### [WORK INSTRUCTIONS]
Copy the records below verbatim, from the first line through the line containing "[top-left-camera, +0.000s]", inclusive, and output nothing else.

### [ENTRIES SHOWN]
——————————

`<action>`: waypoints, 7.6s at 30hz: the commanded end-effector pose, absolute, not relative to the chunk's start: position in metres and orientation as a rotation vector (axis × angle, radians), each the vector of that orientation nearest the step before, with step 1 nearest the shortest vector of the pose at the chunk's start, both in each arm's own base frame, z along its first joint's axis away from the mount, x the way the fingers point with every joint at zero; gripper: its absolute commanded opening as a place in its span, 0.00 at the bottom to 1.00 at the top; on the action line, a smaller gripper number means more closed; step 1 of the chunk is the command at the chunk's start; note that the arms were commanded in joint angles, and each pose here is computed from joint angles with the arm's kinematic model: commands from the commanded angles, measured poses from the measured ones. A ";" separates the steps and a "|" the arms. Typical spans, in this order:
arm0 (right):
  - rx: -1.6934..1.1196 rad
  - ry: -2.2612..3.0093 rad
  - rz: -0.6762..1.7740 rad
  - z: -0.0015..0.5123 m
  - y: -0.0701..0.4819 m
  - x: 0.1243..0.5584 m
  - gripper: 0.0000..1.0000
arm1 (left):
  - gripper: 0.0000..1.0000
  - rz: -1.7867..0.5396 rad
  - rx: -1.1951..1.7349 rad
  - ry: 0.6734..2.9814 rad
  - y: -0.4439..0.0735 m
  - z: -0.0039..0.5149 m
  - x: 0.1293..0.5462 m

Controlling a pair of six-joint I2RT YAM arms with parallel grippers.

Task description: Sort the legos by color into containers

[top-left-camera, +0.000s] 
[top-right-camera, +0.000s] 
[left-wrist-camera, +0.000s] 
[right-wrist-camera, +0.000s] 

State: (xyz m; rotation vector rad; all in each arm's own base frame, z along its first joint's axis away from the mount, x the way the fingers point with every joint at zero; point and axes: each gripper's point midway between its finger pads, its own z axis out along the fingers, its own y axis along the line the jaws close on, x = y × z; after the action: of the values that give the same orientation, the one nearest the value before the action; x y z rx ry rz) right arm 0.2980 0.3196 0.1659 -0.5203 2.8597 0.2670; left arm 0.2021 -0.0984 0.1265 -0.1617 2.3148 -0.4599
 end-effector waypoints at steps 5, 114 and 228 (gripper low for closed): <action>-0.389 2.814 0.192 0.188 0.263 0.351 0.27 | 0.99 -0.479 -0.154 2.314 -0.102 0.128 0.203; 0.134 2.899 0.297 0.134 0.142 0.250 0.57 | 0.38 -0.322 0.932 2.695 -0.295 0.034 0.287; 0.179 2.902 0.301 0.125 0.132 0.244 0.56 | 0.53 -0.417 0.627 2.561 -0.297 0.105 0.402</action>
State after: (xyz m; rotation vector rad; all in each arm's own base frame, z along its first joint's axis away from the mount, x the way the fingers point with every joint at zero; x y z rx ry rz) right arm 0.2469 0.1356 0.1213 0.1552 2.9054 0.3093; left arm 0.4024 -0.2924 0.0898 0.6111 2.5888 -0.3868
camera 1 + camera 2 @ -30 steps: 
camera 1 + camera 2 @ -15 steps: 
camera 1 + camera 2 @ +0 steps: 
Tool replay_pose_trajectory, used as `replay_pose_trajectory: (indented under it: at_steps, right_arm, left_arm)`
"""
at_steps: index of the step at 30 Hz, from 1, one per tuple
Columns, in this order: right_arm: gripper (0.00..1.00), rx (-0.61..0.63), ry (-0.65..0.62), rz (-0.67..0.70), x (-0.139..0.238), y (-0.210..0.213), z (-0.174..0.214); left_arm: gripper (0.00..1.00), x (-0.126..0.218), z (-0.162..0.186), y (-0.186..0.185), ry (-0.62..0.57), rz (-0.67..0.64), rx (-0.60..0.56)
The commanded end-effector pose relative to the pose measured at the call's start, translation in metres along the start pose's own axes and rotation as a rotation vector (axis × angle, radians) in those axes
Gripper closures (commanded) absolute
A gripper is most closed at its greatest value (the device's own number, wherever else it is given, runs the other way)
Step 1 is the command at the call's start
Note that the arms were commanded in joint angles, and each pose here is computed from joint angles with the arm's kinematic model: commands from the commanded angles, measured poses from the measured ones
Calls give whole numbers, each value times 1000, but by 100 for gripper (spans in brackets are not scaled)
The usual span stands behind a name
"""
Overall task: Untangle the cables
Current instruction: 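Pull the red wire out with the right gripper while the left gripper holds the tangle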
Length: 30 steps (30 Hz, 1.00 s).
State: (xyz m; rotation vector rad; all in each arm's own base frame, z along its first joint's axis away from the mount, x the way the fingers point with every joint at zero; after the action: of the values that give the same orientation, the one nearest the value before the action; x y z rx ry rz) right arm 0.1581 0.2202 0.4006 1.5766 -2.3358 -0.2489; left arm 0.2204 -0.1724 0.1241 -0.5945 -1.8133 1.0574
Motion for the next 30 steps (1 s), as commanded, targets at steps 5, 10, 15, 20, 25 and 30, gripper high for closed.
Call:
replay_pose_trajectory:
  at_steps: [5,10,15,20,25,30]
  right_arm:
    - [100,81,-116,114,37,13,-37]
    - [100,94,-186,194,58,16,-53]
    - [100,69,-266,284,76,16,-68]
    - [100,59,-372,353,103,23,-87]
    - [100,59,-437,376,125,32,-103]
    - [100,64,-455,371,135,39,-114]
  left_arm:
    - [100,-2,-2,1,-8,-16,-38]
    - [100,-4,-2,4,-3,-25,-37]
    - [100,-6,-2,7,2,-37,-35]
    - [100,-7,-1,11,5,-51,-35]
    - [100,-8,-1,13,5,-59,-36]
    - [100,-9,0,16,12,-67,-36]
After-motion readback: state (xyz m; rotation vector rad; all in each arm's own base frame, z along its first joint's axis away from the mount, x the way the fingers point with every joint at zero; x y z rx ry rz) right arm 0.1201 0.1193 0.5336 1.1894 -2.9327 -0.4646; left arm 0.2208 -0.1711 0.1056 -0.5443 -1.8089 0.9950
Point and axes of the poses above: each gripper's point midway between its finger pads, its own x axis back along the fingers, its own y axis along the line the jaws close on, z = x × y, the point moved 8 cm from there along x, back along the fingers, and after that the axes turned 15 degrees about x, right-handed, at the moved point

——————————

### [SOLUTION FOR THIS EXERCISE]
`<action>`: waypoints, 7.6s at 30hz: the commanded end-effector pose, absolute, not relative to the chunk's start: position in metres and orientation as a rotation vector (axis × angle, radians), each the vector of that orientation nearest the step before, with step 1 nearest the shortest vector of the pose at the chunk's start, both in each arm's own base frame, z along its first joint's axis away from the mount, x the way the fingers point with every joint at zero; gripper: its absolute commanded opening as a place in its span, 0.00 at the bottom to 1.00 at the top; on the action line, a smaller gripper number means more closed; step 1 of the chunk is the command at the chunk's start; note that the arms were commanded in joint angles, and each pose here is computed from joint angles with the arm's kinematic model: commands from the commanded angles, measured poses from the measured ones. A ";" separates the steps and a "|" the arms. Typical spans, in this order:
arm0 (right):
  - rx: -1.6934..1.1196 rad
  - ry: -2.2612..3.0093 rad
  - rz: -0.6762..1.7740 rad
  - z: -0.0015..0.5123 m
  - y: -0.0701..0.4819 m
  - x: 0.1243..0.5584 m
  - gripper: 0.0000..1.0000
arm1 (left):
  - gripper: 0.0000..1.0000
  - rz: -1.7867..0.5396 rad
  - rx: -1.1951..1.7349 rad
  - ry: 0.6734..2.9814 rad
  - y: -0.4439..0.0735 m
  - z: -0.0039..0.5149 m
  - x: 0.1293..0.5462 m

Controlling a pair of six-joint I2RT YAM arms with parallel grippers.

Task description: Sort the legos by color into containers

[top-left-camera, +0.000s] 

No more is needed for this answer.